> PROBLEM TO SOLVE
Scan the data beneath this task and copy each line that includes "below".

> RAW DATA

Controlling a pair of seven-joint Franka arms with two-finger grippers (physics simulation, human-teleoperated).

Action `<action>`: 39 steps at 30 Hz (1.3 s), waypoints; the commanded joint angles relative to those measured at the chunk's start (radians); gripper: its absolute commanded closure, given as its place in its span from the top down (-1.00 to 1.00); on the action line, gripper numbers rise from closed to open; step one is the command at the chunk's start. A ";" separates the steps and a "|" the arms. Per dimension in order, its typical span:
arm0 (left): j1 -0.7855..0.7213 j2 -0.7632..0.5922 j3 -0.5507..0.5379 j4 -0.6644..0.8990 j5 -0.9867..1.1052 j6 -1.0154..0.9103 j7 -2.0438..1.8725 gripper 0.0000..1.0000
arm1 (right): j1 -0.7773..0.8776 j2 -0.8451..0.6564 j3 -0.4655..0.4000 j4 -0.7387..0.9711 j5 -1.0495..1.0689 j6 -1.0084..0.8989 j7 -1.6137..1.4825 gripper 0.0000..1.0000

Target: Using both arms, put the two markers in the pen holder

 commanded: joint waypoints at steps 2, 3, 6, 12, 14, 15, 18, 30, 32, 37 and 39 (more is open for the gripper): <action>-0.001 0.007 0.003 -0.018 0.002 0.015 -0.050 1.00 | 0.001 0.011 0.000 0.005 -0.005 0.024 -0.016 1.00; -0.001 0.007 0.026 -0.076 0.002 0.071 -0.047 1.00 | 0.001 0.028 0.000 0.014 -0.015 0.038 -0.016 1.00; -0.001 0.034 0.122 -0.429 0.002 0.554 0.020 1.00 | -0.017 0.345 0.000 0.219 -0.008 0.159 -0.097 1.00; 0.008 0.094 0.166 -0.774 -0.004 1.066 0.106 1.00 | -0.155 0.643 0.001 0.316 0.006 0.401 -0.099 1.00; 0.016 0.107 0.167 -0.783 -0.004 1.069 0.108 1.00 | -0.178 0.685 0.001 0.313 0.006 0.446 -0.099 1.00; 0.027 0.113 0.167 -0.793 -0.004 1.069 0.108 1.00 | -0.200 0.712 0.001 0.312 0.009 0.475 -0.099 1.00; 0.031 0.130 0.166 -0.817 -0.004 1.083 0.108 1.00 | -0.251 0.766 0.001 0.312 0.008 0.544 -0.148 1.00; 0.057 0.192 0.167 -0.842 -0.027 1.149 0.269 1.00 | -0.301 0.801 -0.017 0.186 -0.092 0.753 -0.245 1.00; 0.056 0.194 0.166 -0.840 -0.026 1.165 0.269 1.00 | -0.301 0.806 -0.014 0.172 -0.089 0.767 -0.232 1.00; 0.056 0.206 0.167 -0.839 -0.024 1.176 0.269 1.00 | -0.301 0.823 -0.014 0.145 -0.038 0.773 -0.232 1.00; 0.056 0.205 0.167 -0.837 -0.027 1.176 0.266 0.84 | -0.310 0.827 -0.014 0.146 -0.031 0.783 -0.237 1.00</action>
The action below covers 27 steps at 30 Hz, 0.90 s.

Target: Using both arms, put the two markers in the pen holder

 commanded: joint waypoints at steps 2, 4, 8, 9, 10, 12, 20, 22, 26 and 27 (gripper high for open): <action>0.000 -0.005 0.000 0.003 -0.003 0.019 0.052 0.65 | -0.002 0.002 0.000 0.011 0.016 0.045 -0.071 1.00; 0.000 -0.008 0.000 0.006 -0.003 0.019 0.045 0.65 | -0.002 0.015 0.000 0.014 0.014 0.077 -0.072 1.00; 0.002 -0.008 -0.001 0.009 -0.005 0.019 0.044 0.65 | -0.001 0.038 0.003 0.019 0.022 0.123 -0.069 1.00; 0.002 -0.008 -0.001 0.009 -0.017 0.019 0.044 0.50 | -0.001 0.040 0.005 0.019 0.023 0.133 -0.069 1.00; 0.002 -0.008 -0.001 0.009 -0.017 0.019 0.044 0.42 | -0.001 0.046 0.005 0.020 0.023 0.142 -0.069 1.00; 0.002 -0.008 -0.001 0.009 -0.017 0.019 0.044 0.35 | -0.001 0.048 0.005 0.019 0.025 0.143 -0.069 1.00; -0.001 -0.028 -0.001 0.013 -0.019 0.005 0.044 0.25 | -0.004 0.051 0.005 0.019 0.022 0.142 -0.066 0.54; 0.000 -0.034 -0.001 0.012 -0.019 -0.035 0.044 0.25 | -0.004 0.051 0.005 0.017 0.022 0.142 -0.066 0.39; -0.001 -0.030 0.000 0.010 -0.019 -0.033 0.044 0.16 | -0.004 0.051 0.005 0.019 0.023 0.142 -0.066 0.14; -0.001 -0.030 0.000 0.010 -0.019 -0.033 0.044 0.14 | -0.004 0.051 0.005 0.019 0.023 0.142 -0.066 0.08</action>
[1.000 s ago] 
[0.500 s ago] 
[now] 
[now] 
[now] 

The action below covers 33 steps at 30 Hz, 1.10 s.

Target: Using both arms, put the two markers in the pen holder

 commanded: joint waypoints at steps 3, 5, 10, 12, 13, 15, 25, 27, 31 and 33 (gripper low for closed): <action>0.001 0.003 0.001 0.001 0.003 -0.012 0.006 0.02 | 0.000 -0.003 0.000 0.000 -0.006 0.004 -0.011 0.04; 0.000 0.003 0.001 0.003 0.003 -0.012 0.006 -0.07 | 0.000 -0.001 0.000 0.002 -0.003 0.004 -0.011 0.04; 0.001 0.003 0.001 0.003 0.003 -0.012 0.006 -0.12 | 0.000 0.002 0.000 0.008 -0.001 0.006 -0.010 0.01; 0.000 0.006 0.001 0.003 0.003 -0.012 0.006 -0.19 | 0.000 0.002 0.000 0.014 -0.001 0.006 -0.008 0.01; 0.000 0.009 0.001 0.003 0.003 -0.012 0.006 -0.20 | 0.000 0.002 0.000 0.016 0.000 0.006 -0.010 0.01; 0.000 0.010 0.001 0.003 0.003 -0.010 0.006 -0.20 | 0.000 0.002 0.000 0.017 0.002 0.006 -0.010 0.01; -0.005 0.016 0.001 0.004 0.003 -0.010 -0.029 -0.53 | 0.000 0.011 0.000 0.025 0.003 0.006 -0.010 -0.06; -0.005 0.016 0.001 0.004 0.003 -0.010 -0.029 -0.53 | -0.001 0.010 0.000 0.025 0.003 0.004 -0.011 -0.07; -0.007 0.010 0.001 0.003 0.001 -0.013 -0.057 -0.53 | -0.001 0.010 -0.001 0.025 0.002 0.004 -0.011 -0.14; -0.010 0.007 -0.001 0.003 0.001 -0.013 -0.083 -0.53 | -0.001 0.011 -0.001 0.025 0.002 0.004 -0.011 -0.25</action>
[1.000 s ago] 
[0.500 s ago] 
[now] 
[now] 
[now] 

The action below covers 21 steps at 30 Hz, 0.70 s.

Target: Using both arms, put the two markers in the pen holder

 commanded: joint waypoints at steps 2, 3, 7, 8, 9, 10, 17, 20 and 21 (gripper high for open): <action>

> EXERCISE ANSWER
The action below covers 27 steps at 30 Hz, 0.90 s.
The action below covers 33 steps at 30 Hz, 1.10 s.
The action below covers 21 steps at 30 Hz, 0.70 s.

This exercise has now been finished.